Remember: Amy Berger, M.S., NTP, is not a physician and Tuit Nutrition, LLC, is not a medical practice. The information contained on this site is not intended to diagnose, treat, cure, or prevent any medical condition.


  1. Amy - I'm feeling disappointment when I reach the end of your blog. Keep the work coming. Very interesting!

  2. :) Thanks! I do have the next one ready to go, but I like to stay at least 1 or 2 ahead of myself, so I don't "write myself into a corner" and then have nothing to post for a couple of weeks. This stuff is really fun & fascinating to write about, but it does take a lot of time.

    1. I imagine it takes a lot of time and research. Just know that developing a better understanding of metabolism gives us the knowledge to make informed decisions on nutrition in developing a healthy way of eating. This is the reason I've become a regular reader of your blog. Many thanks.
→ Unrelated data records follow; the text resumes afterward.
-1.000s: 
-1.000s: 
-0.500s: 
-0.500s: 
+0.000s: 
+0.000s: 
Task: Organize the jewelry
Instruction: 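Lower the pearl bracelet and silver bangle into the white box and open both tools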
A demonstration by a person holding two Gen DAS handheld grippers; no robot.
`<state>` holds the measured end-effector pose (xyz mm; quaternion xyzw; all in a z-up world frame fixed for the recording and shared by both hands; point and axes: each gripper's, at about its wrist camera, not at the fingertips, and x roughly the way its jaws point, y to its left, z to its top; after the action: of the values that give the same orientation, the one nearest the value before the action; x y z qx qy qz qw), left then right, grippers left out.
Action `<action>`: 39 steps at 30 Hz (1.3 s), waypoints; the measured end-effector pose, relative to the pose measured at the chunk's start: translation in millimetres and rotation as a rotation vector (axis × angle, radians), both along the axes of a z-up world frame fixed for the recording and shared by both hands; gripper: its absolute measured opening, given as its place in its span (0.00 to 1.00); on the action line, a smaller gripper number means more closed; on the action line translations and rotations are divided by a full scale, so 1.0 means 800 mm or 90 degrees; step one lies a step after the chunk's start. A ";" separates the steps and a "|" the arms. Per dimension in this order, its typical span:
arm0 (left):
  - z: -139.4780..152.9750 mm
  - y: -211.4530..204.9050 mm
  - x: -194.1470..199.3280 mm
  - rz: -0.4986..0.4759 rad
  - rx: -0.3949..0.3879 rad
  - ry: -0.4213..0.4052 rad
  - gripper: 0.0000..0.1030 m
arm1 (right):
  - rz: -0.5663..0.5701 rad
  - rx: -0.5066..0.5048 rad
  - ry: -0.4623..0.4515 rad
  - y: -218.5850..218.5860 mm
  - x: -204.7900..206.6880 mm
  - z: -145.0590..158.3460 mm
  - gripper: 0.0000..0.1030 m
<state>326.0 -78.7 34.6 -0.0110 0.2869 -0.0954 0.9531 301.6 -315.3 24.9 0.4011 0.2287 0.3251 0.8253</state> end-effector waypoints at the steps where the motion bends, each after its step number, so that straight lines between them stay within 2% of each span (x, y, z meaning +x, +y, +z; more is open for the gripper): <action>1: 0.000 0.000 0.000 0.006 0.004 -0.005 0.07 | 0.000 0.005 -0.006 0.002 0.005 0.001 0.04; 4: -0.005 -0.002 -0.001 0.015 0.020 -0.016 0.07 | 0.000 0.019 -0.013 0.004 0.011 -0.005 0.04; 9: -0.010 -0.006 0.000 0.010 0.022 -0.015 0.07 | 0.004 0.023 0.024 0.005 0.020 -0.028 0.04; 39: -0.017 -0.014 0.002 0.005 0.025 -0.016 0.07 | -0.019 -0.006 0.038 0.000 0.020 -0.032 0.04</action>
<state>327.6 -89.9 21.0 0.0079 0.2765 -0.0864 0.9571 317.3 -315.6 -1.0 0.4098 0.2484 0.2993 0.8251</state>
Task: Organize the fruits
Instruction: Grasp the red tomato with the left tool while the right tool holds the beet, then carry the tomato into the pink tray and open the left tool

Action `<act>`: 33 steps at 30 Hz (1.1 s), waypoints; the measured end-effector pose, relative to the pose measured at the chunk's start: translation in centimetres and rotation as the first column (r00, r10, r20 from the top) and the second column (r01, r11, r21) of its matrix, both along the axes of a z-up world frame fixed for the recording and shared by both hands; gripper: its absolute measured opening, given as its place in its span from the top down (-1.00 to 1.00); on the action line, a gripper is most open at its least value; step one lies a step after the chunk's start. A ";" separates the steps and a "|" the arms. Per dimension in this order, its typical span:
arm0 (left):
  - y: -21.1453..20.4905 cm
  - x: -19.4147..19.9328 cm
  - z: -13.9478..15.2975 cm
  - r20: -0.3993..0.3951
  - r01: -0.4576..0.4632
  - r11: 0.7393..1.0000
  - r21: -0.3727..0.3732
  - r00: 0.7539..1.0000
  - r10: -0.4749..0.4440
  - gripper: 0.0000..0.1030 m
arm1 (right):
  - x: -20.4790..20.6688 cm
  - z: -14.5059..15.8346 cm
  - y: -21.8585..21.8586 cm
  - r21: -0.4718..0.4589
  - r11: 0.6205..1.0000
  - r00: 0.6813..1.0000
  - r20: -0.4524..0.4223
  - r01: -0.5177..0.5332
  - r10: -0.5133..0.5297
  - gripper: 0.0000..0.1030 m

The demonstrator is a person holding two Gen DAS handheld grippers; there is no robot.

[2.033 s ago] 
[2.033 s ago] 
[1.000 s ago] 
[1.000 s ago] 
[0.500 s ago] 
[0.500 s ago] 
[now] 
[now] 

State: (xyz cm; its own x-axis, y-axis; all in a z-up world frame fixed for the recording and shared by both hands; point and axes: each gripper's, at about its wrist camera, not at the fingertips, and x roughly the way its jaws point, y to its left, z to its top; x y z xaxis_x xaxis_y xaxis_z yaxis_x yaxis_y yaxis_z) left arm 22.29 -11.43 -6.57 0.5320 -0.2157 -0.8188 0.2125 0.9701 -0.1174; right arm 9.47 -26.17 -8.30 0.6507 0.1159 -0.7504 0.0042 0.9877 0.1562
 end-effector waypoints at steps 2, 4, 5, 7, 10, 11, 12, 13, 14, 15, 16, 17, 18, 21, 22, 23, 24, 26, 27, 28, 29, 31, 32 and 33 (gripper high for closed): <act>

  3. Oh thank goodness - I was starting to worry that you were dropping this series because not as many people were reading it as expected.

    1. :) No way. I actually love writing it, so I'm not going to abandon it before it's done, but yeah, I do wish more people were reading. Partly because I just think it's really important information, but also because, to be honest, knowing people are looking forward to it is really encouraging and motivates me to keep going. (But I know the few people who *are* following this are very into it, and that helps. Readership might be small, but it's dedicated.)

  4. Amy,
    Great series. I've been reading about the metabolic theory for months and still get insights from your explanation.
    Thank you!

  5. Really interesting, I've been following the series, reading and re-reading all of the posts to make sure I get the most out of it. Always looking forward for the next one.
    Keep up the good work!

  6. Thanks, Amy - another excellent article. I love this series!

  7. Ditto the low Glucose readings. I do 2/5 fasting with VLCHF. Thats 2 days of fasting/week the other days 23 hour fasts, i.e. 1 meal per day(tends to be a whopper). I see readings of 2.9 mmol/l (about 52 mg/dl for you Yanks) and 5 mmol/l for ketones at the end of the two days. I feel great also, so yes it is possible and surprisingly with no great effort, I never feel hungry. Question though and probably you answer this later but I'll put it now. Is this quantifiable? I.e. if I am at this level am I actually damaging the incipient cancer or will it eventually upregulate GLUT1 etc to compensate. Seyfried seems to think its sort of permanent, whats your take?

  8. Hi, Amy,

    The more I get into the cancer series, the more stunned I get at how little our modern doctors seem to know.